Dans un mail adressé aux organisations syndicales, que franceinfo indique avoir consulté, la direction évoque « des likes, sur le réseau LinkedIn, manquant selon toute apparence au devoir de réserve et à la neutralité que doivent respecter tous les agents de la Banque ». L’alerte a été lancée par la CGT Banque de France, qui affirme, captures d’écran à l’appui, qu’Hervé G. promeut « des contenus d’extrême droite (contenu raciste, sexiste, promouvant l’idée d’une guerre de civilisation, haine de la fonction publique et de l’État-social…) ».

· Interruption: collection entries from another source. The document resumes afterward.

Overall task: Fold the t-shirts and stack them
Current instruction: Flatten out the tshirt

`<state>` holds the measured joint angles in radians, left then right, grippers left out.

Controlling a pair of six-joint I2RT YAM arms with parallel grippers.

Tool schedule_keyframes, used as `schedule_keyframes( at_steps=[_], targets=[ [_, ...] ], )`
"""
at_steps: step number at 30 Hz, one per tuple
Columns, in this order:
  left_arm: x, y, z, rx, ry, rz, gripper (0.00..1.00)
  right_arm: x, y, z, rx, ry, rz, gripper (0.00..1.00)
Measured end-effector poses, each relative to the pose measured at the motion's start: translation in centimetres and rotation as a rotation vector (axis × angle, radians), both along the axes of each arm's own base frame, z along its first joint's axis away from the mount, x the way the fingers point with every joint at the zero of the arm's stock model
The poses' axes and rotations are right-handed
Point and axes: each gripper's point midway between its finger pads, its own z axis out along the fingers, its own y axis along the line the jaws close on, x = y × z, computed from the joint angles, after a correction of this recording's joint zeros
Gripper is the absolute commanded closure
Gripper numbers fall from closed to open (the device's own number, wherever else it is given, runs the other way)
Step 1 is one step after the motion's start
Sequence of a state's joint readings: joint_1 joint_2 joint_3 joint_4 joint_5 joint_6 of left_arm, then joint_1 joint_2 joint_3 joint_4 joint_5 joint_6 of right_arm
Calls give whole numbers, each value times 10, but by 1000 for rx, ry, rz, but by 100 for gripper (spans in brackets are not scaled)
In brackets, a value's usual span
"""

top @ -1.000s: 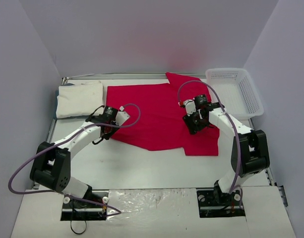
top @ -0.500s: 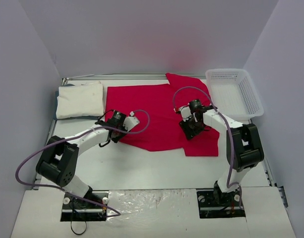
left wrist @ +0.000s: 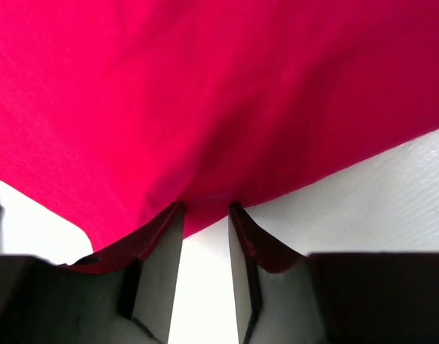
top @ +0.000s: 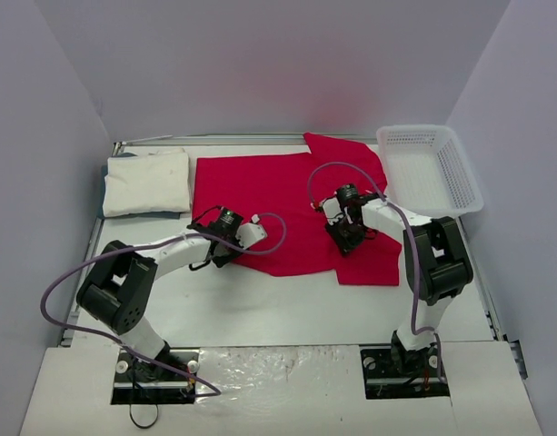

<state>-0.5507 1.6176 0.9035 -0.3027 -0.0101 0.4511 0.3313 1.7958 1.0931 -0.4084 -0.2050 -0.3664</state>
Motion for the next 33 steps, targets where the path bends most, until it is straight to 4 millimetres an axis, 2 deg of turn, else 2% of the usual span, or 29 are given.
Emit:
schedule_keyframes(
  at_steps=[2,5,12,16,18,26,30,33],
  targets=[
    [2,-1,0,7,-8,-9,68,1,0,0,-7,-1,0,91],
    [3,-3,-2,13,-13,-13,96,1,0,0,-10,-4,-1,99],
    [4,-6,-2,26,-11,-27,98,2,-1,-1,-15,-2,-3,100],
    [1,-5,5,36,10,-33,97,2,-1,-1,-19,0,-3,100],
    [4,-7,16,35,2,-40,98,3,-2,-1,-22,-1,-4,100],
    [38,-25,88,-16,-134,-67,98,3,-2,-1,-32,-5,-2,100],
    [50,-29,105,-11,-173,-78,98,3,-2,-1,-35,-6,-4,100],
    [62,-32,107,10,-185,-80,98,3,-2,-1,-36,-6,-5,100]
  ],
)
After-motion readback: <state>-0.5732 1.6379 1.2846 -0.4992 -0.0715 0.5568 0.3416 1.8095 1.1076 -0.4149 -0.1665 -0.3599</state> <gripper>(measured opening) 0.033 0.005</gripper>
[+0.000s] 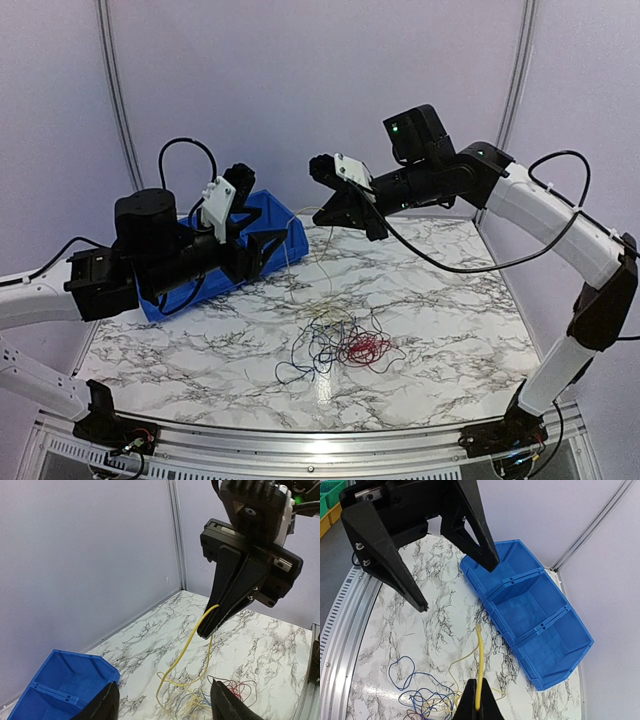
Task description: Untangle the cables
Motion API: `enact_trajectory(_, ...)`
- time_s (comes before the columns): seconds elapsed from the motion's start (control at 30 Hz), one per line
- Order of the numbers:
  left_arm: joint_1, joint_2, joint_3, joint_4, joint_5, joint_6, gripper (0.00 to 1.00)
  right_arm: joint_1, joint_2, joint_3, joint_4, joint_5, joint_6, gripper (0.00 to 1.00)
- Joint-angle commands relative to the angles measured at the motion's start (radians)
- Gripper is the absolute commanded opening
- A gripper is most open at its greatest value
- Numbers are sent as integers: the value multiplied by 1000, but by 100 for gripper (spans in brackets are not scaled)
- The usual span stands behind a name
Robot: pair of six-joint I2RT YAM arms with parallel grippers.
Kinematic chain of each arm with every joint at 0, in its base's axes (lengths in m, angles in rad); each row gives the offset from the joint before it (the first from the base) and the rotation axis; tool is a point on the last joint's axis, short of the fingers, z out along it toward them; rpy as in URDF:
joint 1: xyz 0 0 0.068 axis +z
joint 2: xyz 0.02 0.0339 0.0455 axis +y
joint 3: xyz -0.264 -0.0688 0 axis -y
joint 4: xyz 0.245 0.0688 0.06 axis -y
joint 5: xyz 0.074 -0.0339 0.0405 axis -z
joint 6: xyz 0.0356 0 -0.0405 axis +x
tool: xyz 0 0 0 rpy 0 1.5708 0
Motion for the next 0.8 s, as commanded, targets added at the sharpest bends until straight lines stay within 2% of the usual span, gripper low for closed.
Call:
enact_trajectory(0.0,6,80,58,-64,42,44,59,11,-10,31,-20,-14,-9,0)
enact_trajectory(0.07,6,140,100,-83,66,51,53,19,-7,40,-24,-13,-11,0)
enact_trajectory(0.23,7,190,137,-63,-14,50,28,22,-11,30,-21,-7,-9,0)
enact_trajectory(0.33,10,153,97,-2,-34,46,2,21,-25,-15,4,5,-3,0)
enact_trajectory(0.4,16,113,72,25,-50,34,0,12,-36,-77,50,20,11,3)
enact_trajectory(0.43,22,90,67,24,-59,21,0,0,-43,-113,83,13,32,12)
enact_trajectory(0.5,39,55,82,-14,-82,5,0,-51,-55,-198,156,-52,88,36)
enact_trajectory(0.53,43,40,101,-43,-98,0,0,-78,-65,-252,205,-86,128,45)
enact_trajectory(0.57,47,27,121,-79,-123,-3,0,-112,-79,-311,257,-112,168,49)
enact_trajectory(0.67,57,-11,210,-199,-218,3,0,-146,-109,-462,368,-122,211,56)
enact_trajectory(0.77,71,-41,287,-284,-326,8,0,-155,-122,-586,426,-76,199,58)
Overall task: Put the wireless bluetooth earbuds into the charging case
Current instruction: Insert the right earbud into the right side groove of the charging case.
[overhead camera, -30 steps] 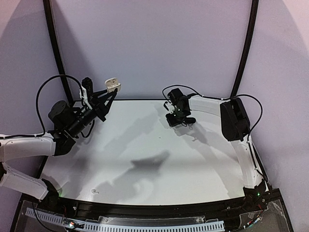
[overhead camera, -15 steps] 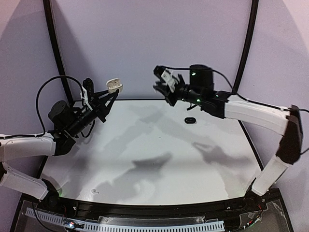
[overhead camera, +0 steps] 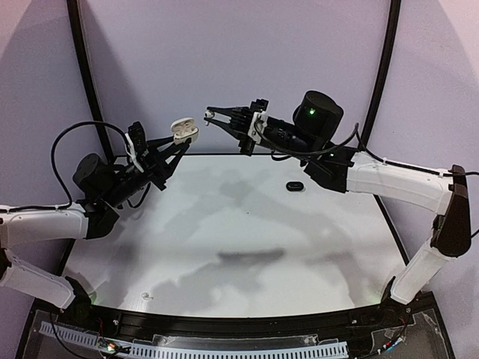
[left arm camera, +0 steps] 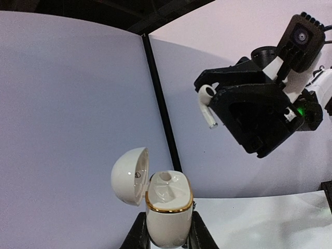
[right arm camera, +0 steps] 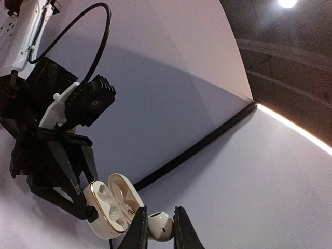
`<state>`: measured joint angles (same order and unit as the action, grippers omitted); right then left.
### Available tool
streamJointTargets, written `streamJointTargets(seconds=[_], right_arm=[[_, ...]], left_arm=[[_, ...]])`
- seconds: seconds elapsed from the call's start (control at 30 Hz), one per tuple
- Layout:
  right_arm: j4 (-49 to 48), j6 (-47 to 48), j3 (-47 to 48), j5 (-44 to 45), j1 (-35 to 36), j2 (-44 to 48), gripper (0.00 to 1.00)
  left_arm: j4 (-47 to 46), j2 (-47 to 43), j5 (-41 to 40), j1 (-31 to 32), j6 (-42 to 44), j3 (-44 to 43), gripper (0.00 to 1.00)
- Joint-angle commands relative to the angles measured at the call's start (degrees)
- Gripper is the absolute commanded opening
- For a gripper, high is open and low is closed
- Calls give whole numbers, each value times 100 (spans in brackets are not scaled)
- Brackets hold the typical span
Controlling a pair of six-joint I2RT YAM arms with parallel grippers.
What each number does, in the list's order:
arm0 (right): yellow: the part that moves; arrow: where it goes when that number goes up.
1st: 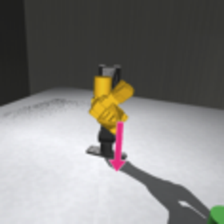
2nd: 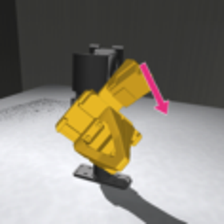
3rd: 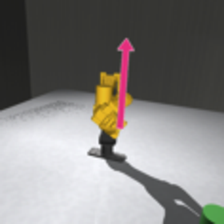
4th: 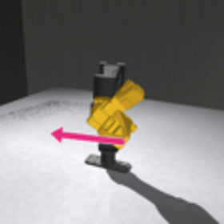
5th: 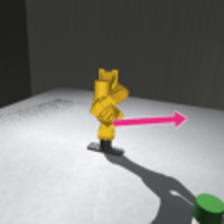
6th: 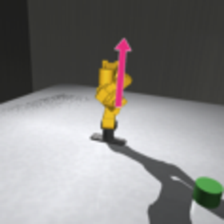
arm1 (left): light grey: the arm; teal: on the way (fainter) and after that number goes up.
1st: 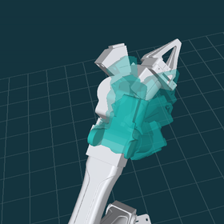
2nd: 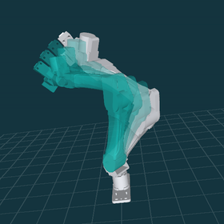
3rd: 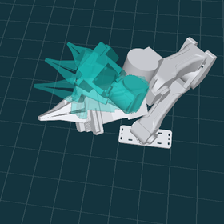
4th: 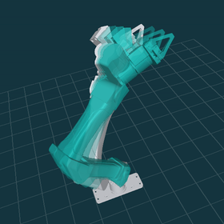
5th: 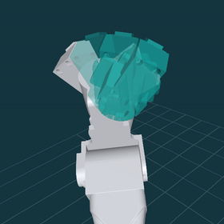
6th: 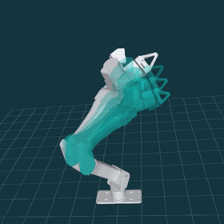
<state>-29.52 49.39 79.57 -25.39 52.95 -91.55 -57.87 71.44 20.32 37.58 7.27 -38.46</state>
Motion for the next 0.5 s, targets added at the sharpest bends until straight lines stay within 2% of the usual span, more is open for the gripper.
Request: streamJointTargets(seconds=[0.0,0.3,0.47], right_arm=[[-341,449,135,-443,104,-164,0],[-283,1710,111,172,204,-346,0],[-337,2052,140,32,207,-307,0]], left_arm=[[-680,40,172,102,451,35,1],[-1238,61,355,197,350,329,1],[-1375,168,487,165,362,447,1]])
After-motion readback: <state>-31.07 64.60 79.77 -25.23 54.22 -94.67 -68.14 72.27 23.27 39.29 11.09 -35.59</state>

Le syndicat estime qu’« un tel usage d’un compte LinkedIn institutionnel est particulièrement préjudiciable à l’image de la Banque de France et fait honte aux agents de la Banque de France » et réclame sa suspension. De son côté, la direction assure avoir demandé « l’arrêt immédiat de cette pratique » et précise que les messages en cause ont été retirés. Elle souligne que « ce qui est en cause, ce ne sont pas les opinions privées de chacun et leur diversité, c’est le fait de les exprimer publiquement sur un réseau social professionnel ».

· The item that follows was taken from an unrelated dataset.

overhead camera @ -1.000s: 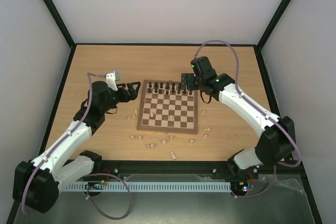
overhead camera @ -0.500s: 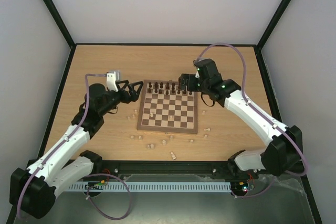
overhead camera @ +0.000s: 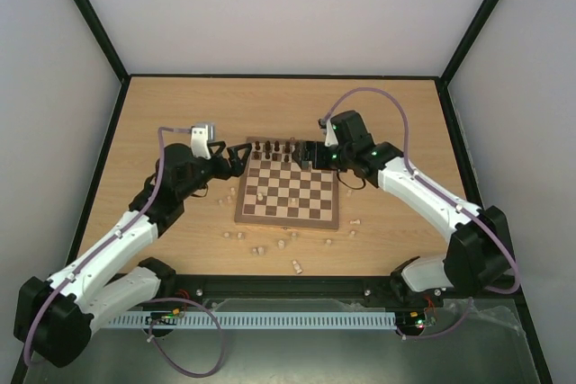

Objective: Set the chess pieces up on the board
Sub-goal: Pick up the chess piece at the center of the board.

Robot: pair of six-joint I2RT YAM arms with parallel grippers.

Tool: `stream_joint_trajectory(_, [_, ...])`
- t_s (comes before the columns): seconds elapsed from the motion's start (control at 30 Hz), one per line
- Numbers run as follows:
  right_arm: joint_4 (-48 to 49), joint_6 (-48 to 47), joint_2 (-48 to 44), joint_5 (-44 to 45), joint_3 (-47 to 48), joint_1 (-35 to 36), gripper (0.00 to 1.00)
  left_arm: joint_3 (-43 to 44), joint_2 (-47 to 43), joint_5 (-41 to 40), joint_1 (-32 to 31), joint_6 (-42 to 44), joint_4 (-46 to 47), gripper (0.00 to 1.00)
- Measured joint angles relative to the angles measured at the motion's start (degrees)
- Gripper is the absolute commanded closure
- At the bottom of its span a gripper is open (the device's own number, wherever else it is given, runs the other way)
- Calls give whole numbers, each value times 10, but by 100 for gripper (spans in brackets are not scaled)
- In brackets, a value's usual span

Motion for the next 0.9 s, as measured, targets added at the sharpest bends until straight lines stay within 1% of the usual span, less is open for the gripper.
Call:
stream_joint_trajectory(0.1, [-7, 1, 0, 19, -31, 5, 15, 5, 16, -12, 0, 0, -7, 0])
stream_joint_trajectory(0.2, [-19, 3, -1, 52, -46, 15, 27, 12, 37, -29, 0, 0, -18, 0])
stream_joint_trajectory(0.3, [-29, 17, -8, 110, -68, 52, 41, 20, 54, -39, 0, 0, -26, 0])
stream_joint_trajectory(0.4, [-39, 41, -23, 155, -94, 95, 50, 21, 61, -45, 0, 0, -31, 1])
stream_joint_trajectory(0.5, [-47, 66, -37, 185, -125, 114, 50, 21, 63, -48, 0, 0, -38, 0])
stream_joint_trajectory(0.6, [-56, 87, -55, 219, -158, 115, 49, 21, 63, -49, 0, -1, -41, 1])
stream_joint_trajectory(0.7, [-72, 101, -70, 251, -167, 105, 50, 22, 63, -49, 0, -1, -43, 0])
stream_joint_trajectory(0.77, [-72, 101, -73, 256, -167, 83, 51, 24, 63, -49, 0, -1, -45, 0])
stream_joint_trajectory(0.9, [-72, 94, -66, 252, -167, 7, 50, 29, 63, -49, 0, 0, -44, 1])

Une enquête interne a été lancée afin de « déterminer la portée d’un manquement individuel ». Cette situation s’inscrit dans un contexte juridique déjà balisé : comme le rappelait en janvier 2025 l’avocate en droit du travail Emilie Méridjen sur franceinfo, « Le cas de LinkedIn est particulier parce qu’il s’agit d’un réseau professionnel public ». Elle précisait que la jurisprudence permet à un employeur de se prévaloir d’une publication ou d’un « like » sur LinkedIn dans le cadre d’une procédure disciplinaire, notamment en cas d’atteinte à l’image de l’entreprise.